» Your instructions: Work out how many lines in the data below contain "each", and state that count with nothing added.

>>>

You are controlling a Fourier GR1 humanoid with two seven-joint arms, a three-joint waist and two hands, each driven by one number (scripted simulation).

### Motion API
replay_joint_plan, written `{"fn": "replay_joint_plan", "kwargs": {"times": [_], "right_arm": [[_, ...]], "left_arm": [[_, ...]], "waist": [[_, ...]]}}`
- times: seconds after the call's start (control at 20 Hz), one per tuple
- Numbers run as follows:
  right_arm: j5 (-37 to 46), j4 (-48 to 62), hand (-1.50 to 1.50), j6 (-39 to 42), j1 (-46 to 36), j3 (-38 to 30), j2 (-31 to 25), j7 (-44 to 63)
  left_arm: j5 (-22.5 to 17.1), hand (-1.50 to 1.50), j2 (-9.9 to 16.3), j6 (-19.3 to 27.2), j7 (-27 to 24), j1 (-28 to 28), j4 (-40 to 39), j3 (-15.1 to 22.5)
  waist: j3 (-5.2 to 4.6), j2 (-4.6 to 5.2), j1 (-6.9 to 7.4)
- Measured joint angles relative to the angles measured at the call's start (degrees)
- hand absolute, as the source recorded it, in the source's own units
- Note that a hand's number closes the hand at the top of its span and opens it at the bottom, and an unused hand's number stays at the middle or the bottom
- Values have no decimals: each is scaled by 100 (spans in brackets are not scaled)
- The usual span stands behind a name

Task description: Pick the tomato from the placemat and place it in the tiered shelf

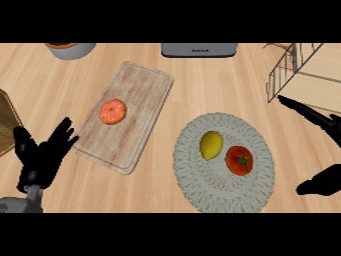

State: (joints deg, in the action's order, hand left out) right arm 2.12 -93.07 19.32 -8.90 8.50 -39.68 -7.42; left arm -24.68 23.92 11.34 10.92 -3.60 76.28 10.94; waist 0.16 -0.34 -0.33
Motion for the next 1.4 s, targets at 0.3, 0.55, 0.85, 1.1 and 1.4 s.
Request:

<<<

» Answer to this problem: 2